I am a 70-year-old business owner engaged in the manufacture and sale of soft drinks, which have gained considerable popularity among consumers. In light of my advancing age, I wish to undertake comprehensive estate planning. In particular, I intend to preserve the recipe of my soft drink and ensure that it is securely passed on to my children.
Additionally, the business has built substantial goodwill in the market, and I would like to transfer the ownership of the brand name, logo, and other intellectual property rights to the next generation. In these circumstances, I seek guidance on whether such succession of both tangible and intangible assets, including confidential business information and intellectual property, can be effectively structured under law.
—Name withheld on request
Yes, succession planning can absolutely cover business assets — including intellectual property (IP) and confidential information. In fact, incorporating intangible assets into estate planning is both prudent and essential for business continuity.

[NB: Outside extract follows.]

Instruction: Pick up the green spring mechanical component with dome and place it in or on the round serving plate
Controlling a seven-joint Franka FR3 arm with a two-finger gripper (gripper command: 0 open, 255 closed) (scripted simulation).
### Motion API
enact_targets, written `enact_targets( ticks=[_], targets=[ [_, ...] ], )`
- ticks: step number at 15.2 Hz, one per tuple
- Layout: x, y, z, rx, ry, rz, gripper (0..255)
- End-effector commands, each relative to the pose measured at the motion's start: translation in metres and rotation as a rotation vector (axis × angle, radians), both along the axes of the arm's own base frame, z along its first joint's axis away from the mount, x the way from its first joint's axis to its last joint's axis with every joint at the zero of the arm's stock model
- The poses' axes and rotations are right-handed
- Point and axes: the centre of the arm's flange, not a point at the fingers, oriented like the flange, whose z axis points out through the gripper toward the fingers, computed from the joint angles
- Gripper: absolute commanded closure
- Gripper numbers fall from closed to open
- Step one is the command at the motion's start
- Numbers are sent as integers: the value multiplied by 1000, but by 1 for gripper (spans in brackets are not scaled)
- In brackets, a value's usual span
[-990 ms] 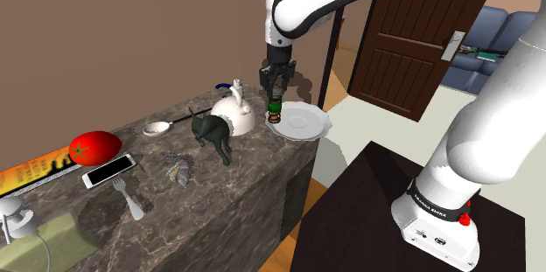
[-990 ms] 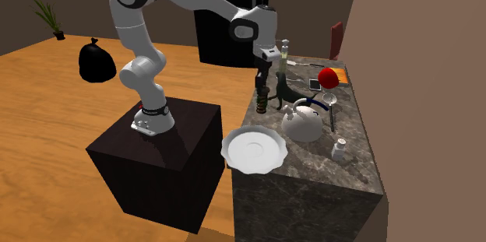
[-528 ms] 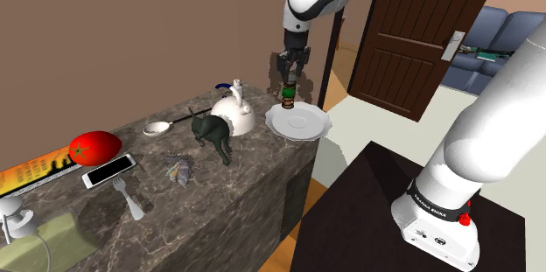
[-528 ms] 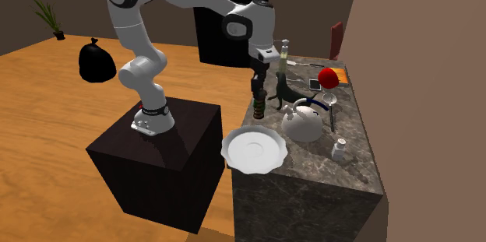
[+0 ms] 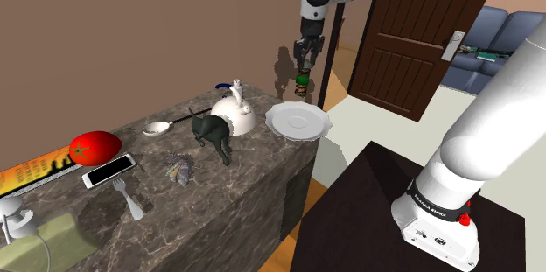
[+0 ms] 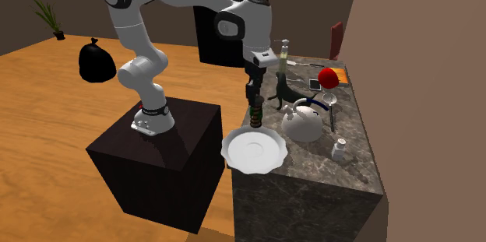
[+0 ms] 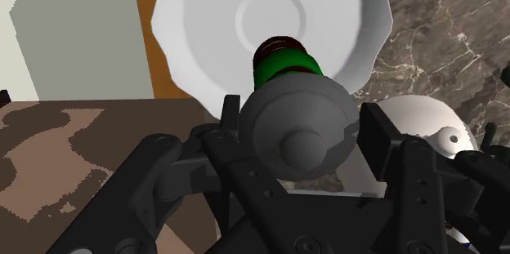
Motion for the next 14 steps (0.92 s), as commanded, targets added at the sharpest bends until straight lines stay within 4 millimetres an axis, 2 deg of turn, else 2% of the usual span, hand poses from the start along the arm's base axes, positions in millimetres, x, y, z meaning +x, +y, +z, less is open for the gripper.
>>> enact_targets(
  ticks=[1, 14],
  targets=[
    [0, -2, -7, 0, 0, 1, 255],
    [0, -2, -76, 0, 0, 1, 255]
  ],
)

In your case, careful structuring is required to ensure smooth transfer of the recipe, brand identity and goodwill.
At the outset, it is important to recognize the types of IP involved in the business, for example, trademarks, copyrights, designs, trade secrets, etc. The transfer of such intangible property can be effectuated in the same way as tangible assets, i.e., through preparing wills, creating trusts, and so on.

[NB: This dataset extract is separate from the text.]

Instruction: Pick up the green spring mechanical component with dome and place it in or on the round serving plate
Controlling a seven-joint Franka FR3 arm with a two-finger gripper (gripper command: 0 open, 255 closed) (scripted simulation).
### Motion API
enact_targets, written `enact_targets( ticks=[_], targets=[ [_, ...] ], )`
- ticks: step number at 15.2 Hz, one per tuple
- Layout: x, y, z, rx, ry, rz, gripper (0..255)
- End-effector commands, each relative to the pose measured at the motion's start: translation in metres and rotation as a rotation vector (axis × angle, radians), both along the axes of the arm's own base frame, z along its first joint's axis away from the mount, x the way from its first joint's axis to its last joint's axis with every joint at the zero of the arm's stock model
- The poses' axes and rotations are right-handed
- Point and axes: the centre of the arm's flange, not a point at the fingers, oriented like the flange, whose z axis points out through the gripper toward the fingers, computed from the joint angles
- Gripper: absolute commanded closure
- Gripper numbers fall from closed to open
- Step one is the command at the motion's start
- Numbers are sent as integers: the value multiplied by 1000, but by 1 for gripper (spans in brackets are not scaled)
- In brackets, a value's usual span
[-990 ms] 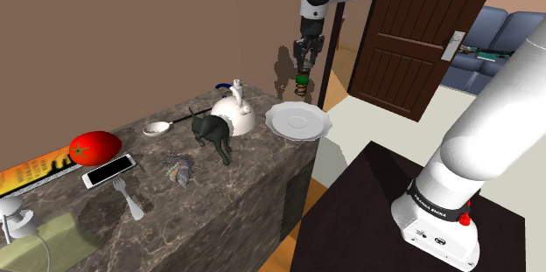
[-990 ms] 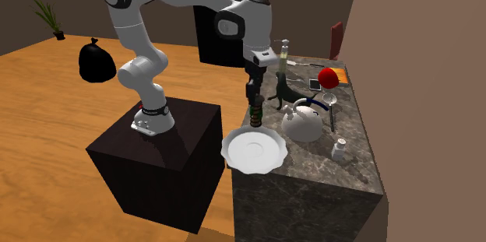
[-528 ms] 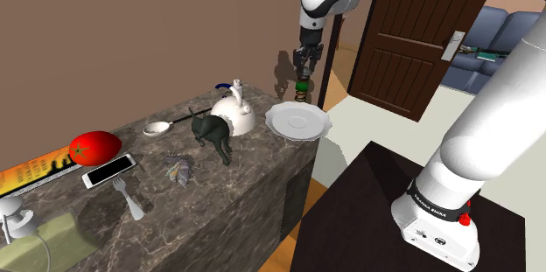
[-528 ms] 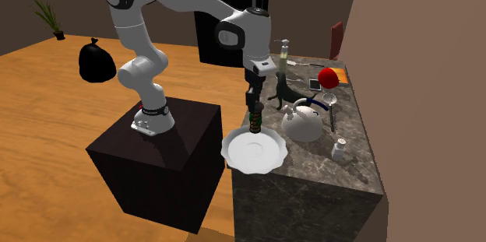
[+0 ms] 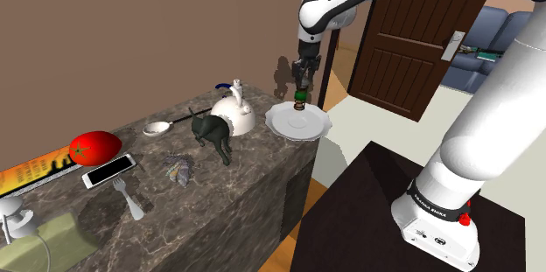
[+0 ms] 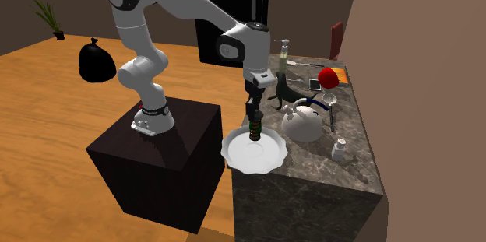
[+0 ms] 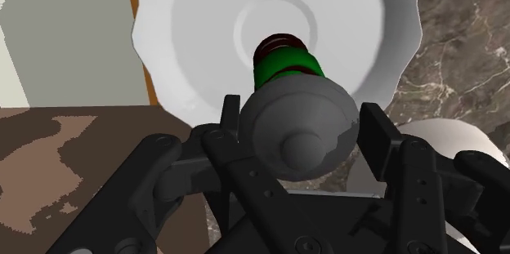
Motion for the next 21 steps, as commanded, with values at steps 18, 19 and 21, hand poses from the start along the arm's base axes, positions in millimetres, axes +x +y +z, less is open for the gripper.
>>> enact_targets(
  ticks=[18, 19, 21],
  targets=[
    [-1, 0, -51, 0, -1, 0, 0],
    [-1, 0, -51, 0, -1, 0, 0],
    [-1, 0, -51, 0, -1, 0, 0]
  ],
)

However, it is important to understand the differences between the aforesaid intellectual properties and which ones are relevant to the business in question.
Trademarks: With respect to trademarks, it would be advisable to ensure that the brand name and logo are properly registered under the Trademarks Act, 1999. Registration of both word marks and device marks (if any) strengthens legal protection and facilitates a smooth transfer of ownership. Registered trademarks are assignable and can be bequeathed under a will, thereby reducing the risk of disputes among successors.

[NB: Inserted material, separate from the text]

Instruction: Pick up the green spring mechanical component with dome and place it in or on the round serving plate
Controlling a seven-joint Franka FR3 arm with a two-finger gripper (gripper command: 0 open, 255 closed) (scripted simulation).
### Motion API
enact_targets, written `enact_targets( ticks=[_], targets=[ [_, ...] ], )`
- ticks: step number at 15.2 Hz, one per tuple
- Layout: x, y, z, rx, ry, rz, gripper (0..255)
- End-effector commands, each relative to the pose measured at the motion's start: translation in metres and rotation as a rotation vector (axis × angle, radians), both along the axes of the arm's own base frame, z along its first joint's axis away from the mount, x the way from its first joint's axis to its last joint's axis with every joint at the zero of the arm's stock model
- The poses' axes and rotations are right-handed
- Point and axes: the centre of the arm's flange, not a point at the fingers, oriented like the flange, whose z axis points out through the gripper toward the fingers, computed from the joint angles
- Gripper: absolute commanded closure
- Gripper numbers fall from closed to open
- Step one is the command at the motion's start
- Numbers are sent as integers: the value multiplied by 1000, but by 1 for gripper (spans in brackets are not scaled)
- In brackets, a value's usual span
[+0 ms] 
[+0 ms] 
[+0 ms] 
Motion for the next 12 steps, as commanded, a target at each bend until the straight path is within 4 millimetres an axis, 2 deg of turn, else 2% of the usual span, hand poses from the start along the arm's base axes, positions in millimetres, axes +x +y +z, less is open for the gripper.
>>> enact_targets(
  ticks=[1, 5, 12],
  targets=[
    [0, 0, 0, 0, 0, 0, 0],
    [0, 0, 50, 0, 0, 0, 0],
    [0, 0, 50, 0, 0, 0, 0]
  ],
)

Copyright: In case the business owns any artistic works, inter alia, the text on the packaging or content in brochures/pamphlets or other advertising-related literature, the same can be registered under the Copyright Act, 1957. The rights therein can eventually be inherited.
Designs: A design can be registered under the Designs Act, 2000. Many brands, including beverage companies, get the design of their bottles or containers registered under the Designs Act. This would not only protect the distinguishing features of the brand but also result in a hassle-free transfer of rights.
Trade secrets: Although, as of today, legislation specifically governing the registration of trade secrets does not exist in India, the recipe can be protected through jurisprudence under common law, contract law (Indian Contract Act, 1872), and principles of equity. Considering that trade secrets help in maintaining confidentiality, it is important that the same is disclosed only to trusted successors under strict conditions.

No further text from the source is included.